The turbulence is part of a broader potential shake-up under consideration by Trump that is likely to include senior officials at the White House, informed sources told The Post late Thursday.
"The President is enjoying the process of assessing his team and making changes, tightening his inner circle to those he considers survivors and who respect his unconventional style," a senior White House official said.
Several candidates have emerged as possible McMaster replacements, including John Bolton, a former US ambassador to the UN and Keith Kellogg, the chief of staff of the National Security Council.
However, White House press secretary Sarah Huckabee Sanders pushed back late Thursday on Twitter: "Just spoke @POTUS and Gen H.R. McMaster. Contrary to reports they have a good working relationship and there are no changes at the NSC."
The news of McMaster's suspected removal comes after Trump on Tuesday sacked Secretary of State Rex Tillerson, ending his short but tumultuous tenure as the nations chief diplomat.
CIA Director Mike Pompeo will take over the top position.
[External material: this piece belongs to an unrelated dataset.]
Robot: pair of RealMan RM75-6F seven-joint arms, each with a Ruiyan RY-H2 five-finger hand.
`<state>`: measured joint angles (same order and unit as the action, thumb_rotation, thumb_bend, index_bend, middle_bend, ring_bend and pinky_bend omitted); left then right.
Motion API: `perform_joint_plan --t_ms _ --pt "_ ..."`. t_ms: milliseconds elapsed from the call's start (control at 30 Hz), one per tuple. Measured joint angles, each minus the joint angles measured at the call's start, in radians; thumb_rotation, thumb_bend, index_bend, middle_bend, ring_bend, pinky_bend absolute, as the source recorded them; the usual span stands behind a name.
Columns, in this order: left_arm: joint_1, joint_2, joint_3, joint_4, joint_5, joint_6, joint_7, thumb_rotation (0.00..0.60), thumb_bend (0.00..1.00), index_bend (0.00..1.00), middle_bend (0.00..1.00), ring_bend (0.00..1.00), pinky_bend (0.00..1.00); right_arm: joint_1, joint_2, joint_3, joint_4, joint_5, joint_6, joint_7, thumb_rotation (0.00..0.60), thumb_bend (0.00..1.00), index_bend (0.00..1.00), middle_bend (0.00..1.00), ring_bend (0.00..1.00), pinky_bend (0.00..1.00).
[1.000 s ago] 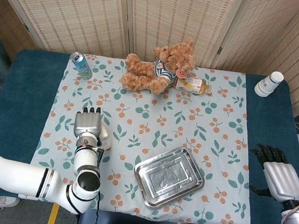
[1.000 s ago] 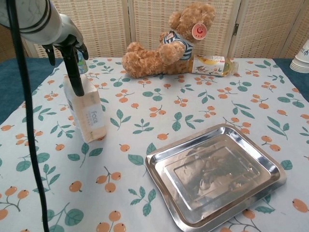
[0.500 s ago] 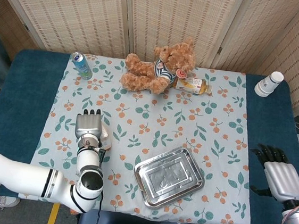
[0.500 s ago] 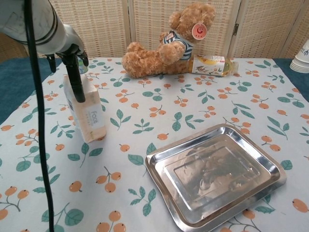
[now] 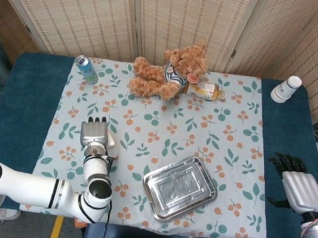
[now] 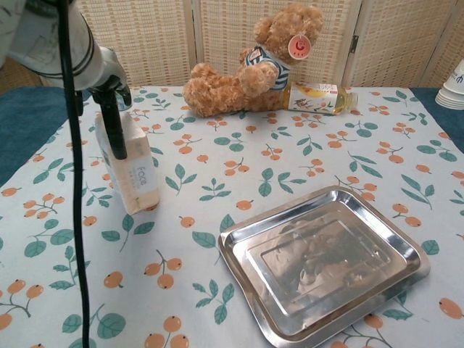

Trump took to Twitter to share the development, saying: "Mike Pompeo, Director of the CIA, will become our new Secretary of State. He will do a fantastic job! Thank you to Rex Tillerson for his service!"
On Wednesday, Trump named conservative TV analyst Larry Kudlow to replace his top economic adviser, Gary Cohn, who quit over trade disagreements, The Washington Post reported.
And on earlier Thursday, Trump signaled that more personnel moves were likely.
"There will always be change," the President told reporters. "And I think you want to see change. I want to also see different ideas."
According to the sources, others considered at risk for being fired or reprimanded include Housing and Urban Development Secretary Ben Carson, who has generated bad headlines for ordering a $31,000 dining room set for his office; Environmental Protection Agency Administrator Scott Pruitt, who has been under fire for his first-class travel at taxpayer expense; and Interior Secretary Ryan Zinke, whose agency spent $139,000 to renovate his office doors.